§ TASK TO CARRY OUT: The required output is a verbatim transcription of the listing, pictures excluded.

* * *

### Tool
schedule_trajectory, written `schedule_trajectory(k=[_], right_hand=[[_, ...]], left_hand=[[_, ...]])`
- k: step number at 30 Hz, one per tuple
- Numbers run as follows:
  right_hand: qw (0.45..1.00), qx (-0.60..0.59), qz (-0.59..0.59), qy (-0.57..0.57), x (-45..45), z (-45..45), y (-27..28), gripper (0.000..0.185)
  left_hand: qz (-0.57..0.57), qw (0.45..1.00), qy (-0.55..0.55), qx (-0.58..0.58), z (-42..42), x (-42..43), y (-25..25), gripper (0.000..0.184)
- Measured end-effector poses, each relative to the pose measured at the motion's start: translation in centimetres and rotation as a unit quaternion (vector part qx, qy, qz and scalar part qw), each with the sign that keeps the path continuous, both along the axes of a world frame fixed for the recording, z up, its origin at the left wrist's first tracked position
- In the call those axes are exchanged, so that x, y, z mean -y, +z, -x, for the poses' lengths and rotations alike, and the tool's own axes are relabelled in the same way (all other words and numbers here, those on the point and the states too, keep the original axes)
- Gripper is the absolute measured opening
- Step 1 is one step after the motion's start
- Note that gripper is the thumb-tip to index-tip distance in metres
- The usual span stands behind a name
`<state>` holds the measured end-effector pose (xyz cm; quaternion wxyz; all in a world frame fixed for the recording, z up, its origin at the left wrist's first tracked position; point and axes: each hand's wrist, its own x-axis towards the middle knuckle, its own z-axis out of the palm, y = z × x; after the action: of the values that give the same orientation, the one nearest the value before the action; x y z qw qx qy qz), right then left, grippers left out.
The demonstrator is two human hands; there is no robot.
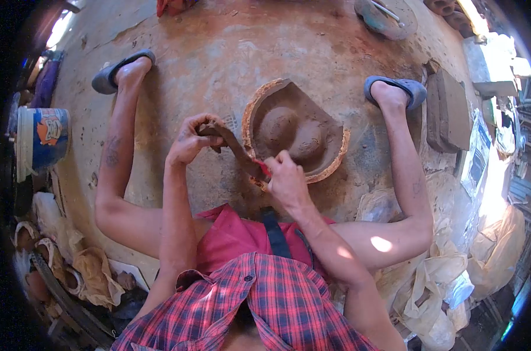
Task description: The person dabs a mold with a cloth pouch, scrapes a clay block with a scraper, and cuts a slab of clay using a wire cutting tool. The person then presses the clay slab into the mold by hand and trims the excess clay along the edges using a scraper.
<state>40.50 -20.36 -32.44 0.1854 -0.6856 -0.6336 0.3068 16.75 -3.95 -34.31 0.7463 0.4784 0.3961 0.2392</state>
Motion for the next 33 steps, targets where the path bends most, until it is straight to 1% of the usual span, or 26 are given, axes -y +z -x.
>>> schedule_trajectory(k=[2, 4, 6, 7, 8, 9, 10, 11, 12, 14, 16, 18, 19, 20, 21, 22, 23, 24, 26, 27, 28, 29, 30, 31, 32, 33], right_hand=[[1.0, -0.004, 0.014, -0.024, 1.9, 1.1, -0.4, 0.023], [1.0, -0.002, 0.024, 0.003, 3.0, 2.2, -0.6, 0.02], [0.999, 0.008, 0.031, -0.019, 3.0, 2.2, 0.8, 0.017], [0.998, 0.017, 0.036, -0.039, 2.0, 1.4, 1.8, 0.014], [0.997, -0.009, 0.031, -0.069, 1.2, 0.3, 3.4, 0.012], [0.996, -0.061, 0.017, -0.066, 0.4, -0.9, 5.1, 0.013], [0.992, -0.113, -0.001, -0.055, -0.5, -2.0, 6.5, 0.015], [0.986, -0.109, -0.125, -0.002, -1.6, -2.6, 7.5, 0.018], [0.964, -0.104, -0.239, 0.058, -2.6, -2.8, 8.4, 0.021], [0.957, -0.12, -0.251, 0.078, -4.1, -3.4, 10.5, 0.021], [0.929, -0.229, -0.27, 0.106, -5.5, -4.4, 11.5, 0.023], [0.927, -0.184, -0.323, 0.045, -5.4, -7.3, 13.4, 0.025], [0.924, -0.171, -0.343, 0.018, -4.6, -9.1, 15.1, 0.026], [0.926, -0.091, -0.361, -0.059, -3.2, -10.0, 17.3, 0.024], [0.92, -0.164, -0.327, -0.142, -1.7, -11.7, 16.3, 0.017], [0.895, -0.146, -0.358, -0.222, -0.6, -12.7, 17.8, 0.014], [0.886, -0.005, -0.382, -0.261, 1.2, -15.0, 19.3, 0.011], [0.855, 0.135, -0.392, -0.31, 2.9, -17.3, 20.9, 0.013], [0.792, 0.129, -0.46, -0.381, 6.7, -22.1, 22.1, 0.013], [0.758, 0.248, -0.45, -0.402, 10.0, -26.3, 21.8, 0.013], [0.74, 0.297, -0.44, -0.414, 12.5, -28.3, 22.5, 0.014], [0.72, 0.346, -0.427, -0.424, 14.5, -29.8, 23.0, 0.014], [0.722, 0.344, -0.424, -0.425, 16.4, -31.0, 22.4, 0.014], [0.725, 0.367, -0.367, -0.453, 18.3, -31.9, 21.6, 0.018], [0.727, 0.39, -0.305, -0.476, 20.3, -32.9, 20.7, 0.021], [0.734, 0.392, -0.292, -0.471, 22.7, -34.7, 18.6, 0.021]], left_hand=[[-0.002, 1.0, 0.005, -0.003, 0.4, 0.5, 0.5, 0.037], [-0.058, 0.997, 0.024, -0.04, 1.3, 0.5, 1.4, 0.032], [-0.094, 0.994, 0.013, -0.051, 2.6, 0.5, 3.4, 0.037], [-0.126, 0.991, 0.011, -0.048, 2.9, 0.3, 4.4, 0.039], [-0.183, 0.982, 0.007, -0.05, 2.8, 0.1, 5.8, 0.042], [-0.241, 0.969, 0.007, -0.049, 2.3, 0.1, 7.4, 0.044], [-0.242, 0.967, 0.012, -0.08, 1.5, 0.2, 9.3, 0.042], [-0.24, 0.964, 0.022, -0.116, 0.3, 0.0, 11.1, 0.041], [-0.263, 0.96, 0.018, -0.1, -1.6, -0.6, 12.8, 0.041], [-0.233, 0.971, 0.038, -0.044, -5.6, 0.1, 15.7, 0.038], [-0.302, 0.952, -0.02, 0.036, -9.6, -0.4, 17.0, 0.041], [-0.391, 0.913, -0.102, 0.062, -13.8, -1.1, 19.7, 0.056], [-0.344, 0.919, -0.122, 0.147, -16.0, -1.2, 20.7, 0.068], [-0.291, 0.917, -0.142, 0.232, -18.1, -0.8, 21.3, 0.079], [-0.292, 0.917, -0.14, 0.234, -20.1, 0.0, 21.8, 0.079], [-0.311, 0.902, -0.115, 0.277, -22.0, 0.8, 22.2, 0.085], [-0.329, 0.884, -0.089, 0.319, -22.9, 1.2, 22.3, 0.091], [-0.327, 0.885, -0.088, 0.319, -22.9, 1.4, 21.6, 0.091], [-0.232, 0.95, -0.026, 0.209, -22.4, 3.1, 18.7, 0.09], [-0.183, 0.97, 0.038, 0.157, -21.2, 4.4, 16.5, 0.078], [-0.148, 0.975, 0.146, 0.078, -19.8, 5.9, 13.4, 0.069], [-0.112, 0.961, 0.252, -0.004, -18.2, 7.5, 9.9, 0.061], [-0.101, 0.942, 0.303, -0.102, -15.8, 9.4, 5.8, 0.057], [-0.086, 0.911, 0.349, -0.201, -13.6, 11.1, 2.5, 0.054], [-0.079, 0.911, 0.347, -0.209, -12.2, 12.1, 0.9, 0.054], [0.08, 0.915, 0.331, -0.215, -10.7, 13.5, -0.3, 0.055]])
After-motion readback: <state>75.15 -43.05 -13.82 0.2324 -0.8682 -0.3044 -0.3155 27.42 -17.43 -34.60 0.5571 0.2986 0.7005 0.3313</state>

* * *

§ RESULT FOR THIS TASK:
### Tool
schedule_trajectory, written `schedule_trajectory(k=[_], right_hand=[[_, ...]], left_hand=[[_, ...]])`
- k: step number at 30 Hz, one per tuple
- Numbers run as follows:
  right_hand: qw (0.45..1.00), qx (-0.60..0.59), qz (-0.59..0.59), qy (-0.57..0.57), x (-45..45), z (-45..45), y (-27..28), gripper (0.000..0.185)
  left_hand: qz (-0.57..0.57), qw (0.45..1.00), qy (-0.55..0.55), qx (-0.58..0.58), z (-42..42), x (-42..43), y (-25..25), gripper (0.000..0.184)
- Measured end-effector poses, each relative to the pose measured at the motion's start: translation in centimetres and rotation as a unit quaternion (vector part qx, qy, qz and scalar part qw), each with the sign that keeps the path continuous, both along the axes of a world frame fixed for the recording, z up, its origin at the left wrist's first tracked position
- In the call those axes are exchanged, so that x, y, z mean -y, +z, -x, for the poses' lengths and rotations alike, and the tool's own axes are relabelled in the same way (all other words and numbers here, those on the point and the states too, keep the original axes)
- Gripper is the absolute measured opening
- Step 1 is one step after the motion's start
- Note that gripper is the thumb-tip to index-tip distance in metres
- The usual span stands behind a name
`<state>` holds the measured end-effector pose (xyz cm; quaternion wxyz; all in a world frame fixed for the recording, z up, its origin at the left wrist's first tracked position; point and axes: each hand's wrist, its own x-axis towards the middle knuckle, its own z-axis out of the palm, y = z × x; after the action: of the values that give the same orientation, the one nearest the value before the action; x y z qw qx qy qz), right then left, grippers left out.
The demonstrator is two human hands; there is no robot.
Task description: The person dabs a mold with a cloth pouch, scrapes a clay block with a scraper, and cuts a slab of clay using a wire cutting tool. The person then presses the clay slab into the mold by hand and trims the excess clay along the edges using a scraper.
<state>40.50 -20.36 -32.44 0.1854 -0.6856 -0.6336 0.3068 16.75 -3.95 -34.31 0.7463 0.4784 0.3961 0.2392</state>
Motion for the next 33 steps, targets where the path bends most, until it is straight to 1% of the usual span, or 26 are given, axes -y +z -x.
>>> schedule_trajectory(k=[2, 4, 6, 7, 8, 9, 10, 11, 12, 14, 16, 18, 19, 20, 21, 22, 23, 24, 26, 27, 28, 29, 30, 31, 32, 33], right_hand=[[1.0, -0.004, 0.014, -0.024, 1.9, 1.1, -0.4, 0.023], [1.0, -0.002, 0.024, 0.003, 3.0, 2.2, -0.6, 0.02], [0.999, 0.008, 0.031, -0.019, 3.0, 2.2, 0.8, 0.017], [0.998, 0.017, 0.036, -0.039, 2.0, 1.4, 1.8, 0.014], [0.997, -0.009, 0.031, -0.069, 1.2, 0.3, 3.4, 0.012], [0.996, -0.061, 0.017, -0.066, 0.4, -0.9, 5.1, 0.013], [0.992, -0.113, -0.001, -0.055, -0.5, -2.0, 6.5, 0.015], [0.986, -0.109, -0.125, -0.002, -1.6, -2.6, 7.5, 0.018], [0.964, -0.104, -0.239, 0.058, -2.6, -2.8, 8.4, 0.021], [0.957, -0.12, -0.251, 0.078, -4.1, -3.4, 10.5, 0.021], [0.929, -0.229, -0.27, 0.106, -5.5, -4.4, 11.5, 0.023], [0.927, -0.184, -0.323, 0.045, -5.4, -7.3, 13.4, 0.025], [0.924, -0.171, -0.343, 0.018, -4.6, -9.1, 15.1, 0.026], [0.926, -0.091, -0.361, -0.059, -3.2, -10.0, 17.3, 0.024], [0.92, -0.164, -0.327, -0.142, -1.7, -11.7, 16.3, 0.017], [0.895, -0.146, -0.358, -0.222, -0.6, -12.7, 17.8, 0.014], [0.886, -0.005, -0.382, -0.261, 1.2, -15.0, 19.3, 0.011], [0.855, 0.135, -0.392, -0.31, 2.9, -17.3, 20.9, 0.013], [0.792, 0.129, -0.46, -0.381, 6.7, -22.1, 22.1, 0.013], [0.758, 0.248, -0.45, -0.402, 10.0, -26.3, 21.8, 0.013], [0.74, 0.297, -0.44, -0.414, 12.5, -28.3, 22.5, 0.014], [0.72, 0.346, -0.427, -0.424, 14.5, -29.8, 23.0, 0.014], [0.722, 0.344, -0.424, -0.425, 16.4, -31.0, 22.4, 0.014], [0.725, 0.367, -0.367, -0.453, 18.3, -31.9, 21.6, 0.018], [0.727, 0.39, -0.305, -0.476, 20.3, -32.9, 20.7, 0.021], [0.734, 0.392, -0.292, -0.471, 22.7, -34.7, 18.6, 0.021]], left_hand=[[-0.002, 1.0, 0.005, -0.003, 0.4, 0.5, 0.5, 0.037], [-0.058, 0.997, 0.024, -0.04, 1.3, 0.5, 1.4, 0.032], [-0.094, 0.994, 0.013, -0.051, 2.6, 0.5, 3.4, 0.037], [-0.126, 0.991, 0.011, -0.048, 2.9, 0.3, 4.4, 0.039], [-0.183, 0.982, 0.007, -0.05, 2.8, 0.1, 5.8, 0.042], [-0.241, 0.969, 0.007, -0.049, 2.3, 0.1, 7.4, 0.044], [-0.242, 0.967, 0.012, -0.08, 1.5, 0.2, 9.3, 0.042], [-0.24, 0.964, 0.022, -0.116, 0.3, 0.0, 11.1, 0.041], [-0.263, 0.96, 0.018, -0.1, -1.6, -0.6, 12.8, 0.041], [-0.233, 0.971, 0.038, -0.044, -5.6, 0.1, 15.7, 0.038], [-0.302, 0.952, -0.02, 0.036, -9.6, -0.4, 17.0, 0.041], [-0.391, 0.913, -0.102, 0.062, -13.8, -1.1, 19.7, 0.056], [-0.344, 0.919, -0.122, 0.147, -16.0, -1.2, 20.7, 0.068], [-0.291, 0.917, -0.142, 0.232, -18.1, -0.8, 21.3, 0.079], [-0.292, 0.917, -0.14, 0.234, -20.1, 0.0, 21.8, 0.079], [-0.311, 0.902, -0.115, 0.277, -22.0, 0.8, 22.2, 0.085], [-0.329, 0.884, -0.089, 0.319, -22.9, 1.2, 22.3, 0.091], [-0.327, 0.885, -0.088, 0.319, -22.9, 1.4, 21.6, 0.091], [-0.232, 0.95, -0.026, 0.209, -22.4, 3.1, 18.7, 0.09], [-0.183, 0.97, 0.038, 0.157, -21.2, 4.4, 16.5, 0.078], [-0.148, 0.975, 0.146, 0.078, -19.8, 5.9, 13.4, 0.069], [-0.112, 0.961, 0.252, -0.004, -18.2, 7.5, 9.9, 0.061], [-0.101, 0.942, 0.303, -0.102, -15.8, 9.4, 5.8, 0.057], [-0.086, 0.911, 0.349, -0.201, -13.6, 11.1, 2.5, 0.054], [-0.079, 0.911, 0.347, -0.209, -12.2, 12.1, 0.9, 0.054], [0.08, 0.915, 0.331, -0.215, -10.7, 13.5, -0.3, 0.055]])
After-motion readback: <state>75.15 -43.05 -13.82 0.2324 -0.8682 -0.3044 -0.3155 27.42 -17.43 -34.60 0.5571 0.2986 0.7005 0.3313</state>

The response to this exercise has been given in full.